# Problem to solve
The pictures in the data below are to be omitted; all else must be duplicated exactly.

# Information shown

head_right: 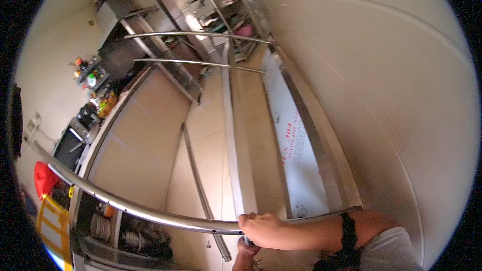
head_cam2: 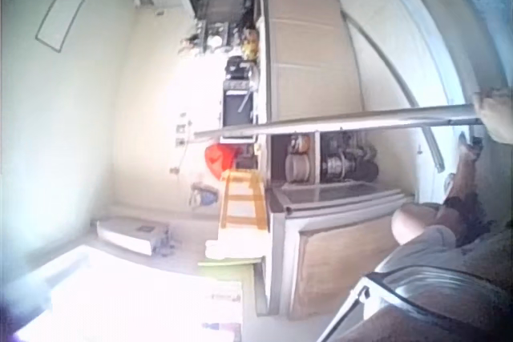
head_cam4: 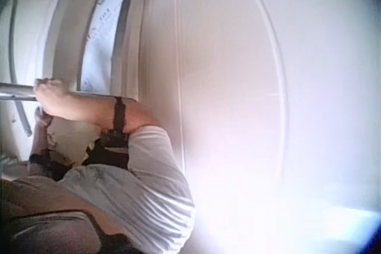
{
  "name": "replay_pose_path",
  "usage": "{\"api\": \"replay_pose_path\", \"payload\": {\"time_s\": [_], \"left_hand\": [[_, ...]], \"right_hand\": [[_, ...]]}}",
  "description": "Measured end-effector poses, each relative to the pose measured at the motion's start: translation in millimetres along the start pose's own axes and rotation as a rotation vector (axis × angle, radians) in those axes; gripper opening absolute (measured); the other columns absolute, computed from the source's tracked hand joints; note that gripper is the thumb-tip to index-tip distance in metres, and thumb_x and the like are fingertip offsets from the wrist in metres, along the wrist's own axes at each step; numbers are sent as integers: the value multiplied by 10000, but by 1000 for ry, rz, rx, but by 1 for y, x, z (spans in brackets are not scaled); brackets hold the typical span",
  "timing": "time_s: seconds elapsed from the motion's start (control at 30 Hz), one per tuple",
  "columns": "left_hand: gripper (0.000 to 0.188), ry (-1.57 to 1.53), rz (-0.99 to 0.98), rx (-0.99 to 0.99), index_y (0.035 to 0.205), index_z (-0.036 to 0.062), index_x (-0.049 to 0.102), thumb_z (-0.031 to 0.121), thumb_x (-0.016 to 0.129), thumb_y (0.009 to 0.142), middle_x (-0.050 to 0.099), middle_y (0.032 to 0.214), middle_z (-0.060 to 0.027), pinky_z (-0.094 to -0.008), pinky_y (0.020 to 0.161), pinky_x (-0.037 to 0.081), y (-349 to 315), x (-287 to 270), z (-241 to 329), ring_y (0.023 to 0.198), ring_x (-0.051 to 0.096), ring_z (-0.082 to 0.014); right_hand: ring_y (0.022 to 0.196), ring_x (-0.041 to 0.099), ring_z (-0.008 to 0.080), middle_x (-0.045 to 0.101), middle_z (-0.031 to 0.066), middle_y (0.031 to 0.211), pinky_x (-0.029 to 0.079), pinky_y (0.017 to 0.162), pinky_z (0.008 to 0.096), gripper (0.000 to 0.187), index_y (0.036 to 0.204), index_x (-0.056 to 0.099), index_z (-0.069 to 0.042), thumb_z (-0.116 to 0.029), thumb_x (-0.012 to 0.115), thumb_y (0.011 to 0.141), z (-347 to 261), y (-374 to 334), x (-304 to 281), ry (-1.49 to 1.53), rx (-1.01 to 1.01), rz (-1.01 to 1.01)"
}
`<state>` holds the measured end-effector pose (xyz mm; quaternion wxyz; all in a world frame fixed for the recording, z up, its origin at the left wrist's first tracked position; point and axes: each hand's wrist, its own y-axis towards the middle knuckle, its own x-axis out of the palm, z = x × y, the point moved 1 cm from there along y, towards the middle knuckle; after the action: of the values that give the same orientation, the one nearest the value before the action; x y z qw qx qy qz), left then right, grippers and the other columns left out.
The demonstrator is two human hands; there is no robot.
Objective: Assembling a stainless steel metal shelving unit by connecting poles and shelves with screws.
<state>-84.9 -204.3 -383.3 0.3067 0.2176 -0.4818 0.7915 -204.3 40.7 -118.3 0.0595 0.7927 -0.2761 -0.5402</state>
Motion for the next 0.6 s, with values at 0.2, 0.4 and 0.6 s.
{"api": "replay_pose_path", "payload": {"time_s": [0.2, 0.4, 0.6], "left_hand": [[460, 721, -224, 234, 1118, 132, 512, 392, 220, 875, 589, 1046, -74, -424, 831, 426, 45, -75, 21, 1000, 534, -265], [475, 95, -41, -58, 1140, 135, 492, 370, 185, 864, 564, 1099, -77, -455, 865, 413, -17, 14, 18, 1047, 512, -268], [483, 98, -97, -100, 1183, 125, 455, 358, 182, 860, 540, 1140, -94, -470, 894, 397, -5, -10, 28, 1076, 497, -282]], "right_hand": [[491, 610, 214, 575, 124, 580, 458, 382, 311, 158, 731, 455, 20, -55, 565, 644, -1, 5, 22, -47, -2, 114], [466, 595, 193, 562, 108, 538, 449, 373, 292, 165, 716, 488, 23, -90, 574, 633, 0, 6, 41, -100, -8, 231], [485, 601, 181, 580, 104, 558, 457, 377, 291, 161, 730, 517, 11, -123, 568, 656, 1, 13, 62, -143, 94, 214]]}}
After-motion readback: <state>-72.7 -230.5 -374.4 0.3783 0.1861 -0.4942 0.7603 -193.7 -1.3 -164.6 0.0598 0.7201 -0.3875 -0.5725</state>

# Result of this task
head_right: 
head_cam2: 
head_cam4: 
{
  "name": "replay_pose_path",
  "usage": "{\"api\": \"replay_pose_path\", \"payload\": {\"time_s\": [_], \"left_hand\": [[_, ...]], \"right_hand\": [[_, ...]]}}",
  "description": "Measured end-effector poses, each relative to the pose measured at the motion's start: translation in millimetres along the start pose's own axes and rotation as a rotation vector (axis × angle, radians) in those axes; gripper opening absolute (measured); the other columns absolute, computed from the source's tracked hand joints; note that gripper is the thumb-tip to index-tip distance in metres, and thumb_x and the like are fingertip offsets from the wrist in metres, along the wrist's own axes at each step; numbers are sent as integers: the value multiplied by 10000, but by 1000 for ry, rz, rx, but by 1 for y, x, z (spans in brackets are not scaled); brackets hold the typical span",
  "timing": "time_s: seconds elapsed from the motion's start (control at 30 Hz), one per tuple",
  "columns": "left_hand: gripper (0.000 to 0.188), ry (-1.57 to 1.53), rz (-0.99 to 0.98), rx (-0.99 to 0.99), index_y (0.035 to 0.205), index_z (-0.036 to 0.062), index_x (-0.049 to 0.102), thumb_z (-0.031 to 0.121), thumb_x (-0.016 to 0.129), thumb_y (0.009 to 0.142), middle_x (-0.050 to 0.099), middle_y (0.032 to 0.214), middle_z (-0.060 to 0.027), pinky_z (-0.094 to -0.008), pinky_y (0.020 to 0.161), pinky_x (-0.037 to 0.081), y (-349 to 315), x (-287 to 270), z (-241 to 329), ring_y (0.023 to 0.198), ring_x (-0.051 to 0.096), ring_z (-0.082 to 0.014); right_hand: ring_y (0.022 to 0.196), ring_x (-0.041 to 0.099), ring_z (-0.008 to 0.080), middle_x (-0.045 to 0.101), middle_z (-0.031 to 0.066), middle_y (0.031 to 0.211), pinky_x (-0.029 to 0.079), pinky_y (0.017 to 0.162), pinky_z (0.008 to 0.096), gripper (0.000 to 0.187), index_y (0.036 to 0.204), index_x (-0.056 to 0.099), index_z (-0.069 to 0.042), thumb_z (-0.116 to 0.029), thumb_x (-0.012 to 0.115), thumb_y (0.011 to 0.141), z (-347 to 261), y (-374 to 334), x (-304 to 281), ry (-1.49 to 1.53), rx (-1.01 to 1.01), rz (-1.01 to 1.01)"
}
`<state>` holds the measured end-effector pose (xyz mm; quaternion wxyz; all in a world frame fixed for the recording, z up, its origin at the left wrist's first tracked position; point and axes: each hand's wrist, its own y-axis towards the middle knuckle, its own x-axis out of the palm, z = x × y, the point moved 1 cm from there along y, towards the middle knuckle; after the action: of the values that give the same orientation, the one nearest the value before the action; x y z qw qx qy qz), left then right, grippers and the other columns left out.
The demonstrator is two human hands; there is no robot.
Objective: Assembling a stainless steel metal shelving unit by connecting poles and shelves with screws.
<state>-84.9 -204.3 -383.3 0.3067 0.2176 -0.4818 0.7915 -204.3 40.7 -118.3 0.0595 0.7927 -0.2761 -0.5402</state>
Motion for the next 0.6 s, with values at 0.2, 0.4 and 0.6 s.
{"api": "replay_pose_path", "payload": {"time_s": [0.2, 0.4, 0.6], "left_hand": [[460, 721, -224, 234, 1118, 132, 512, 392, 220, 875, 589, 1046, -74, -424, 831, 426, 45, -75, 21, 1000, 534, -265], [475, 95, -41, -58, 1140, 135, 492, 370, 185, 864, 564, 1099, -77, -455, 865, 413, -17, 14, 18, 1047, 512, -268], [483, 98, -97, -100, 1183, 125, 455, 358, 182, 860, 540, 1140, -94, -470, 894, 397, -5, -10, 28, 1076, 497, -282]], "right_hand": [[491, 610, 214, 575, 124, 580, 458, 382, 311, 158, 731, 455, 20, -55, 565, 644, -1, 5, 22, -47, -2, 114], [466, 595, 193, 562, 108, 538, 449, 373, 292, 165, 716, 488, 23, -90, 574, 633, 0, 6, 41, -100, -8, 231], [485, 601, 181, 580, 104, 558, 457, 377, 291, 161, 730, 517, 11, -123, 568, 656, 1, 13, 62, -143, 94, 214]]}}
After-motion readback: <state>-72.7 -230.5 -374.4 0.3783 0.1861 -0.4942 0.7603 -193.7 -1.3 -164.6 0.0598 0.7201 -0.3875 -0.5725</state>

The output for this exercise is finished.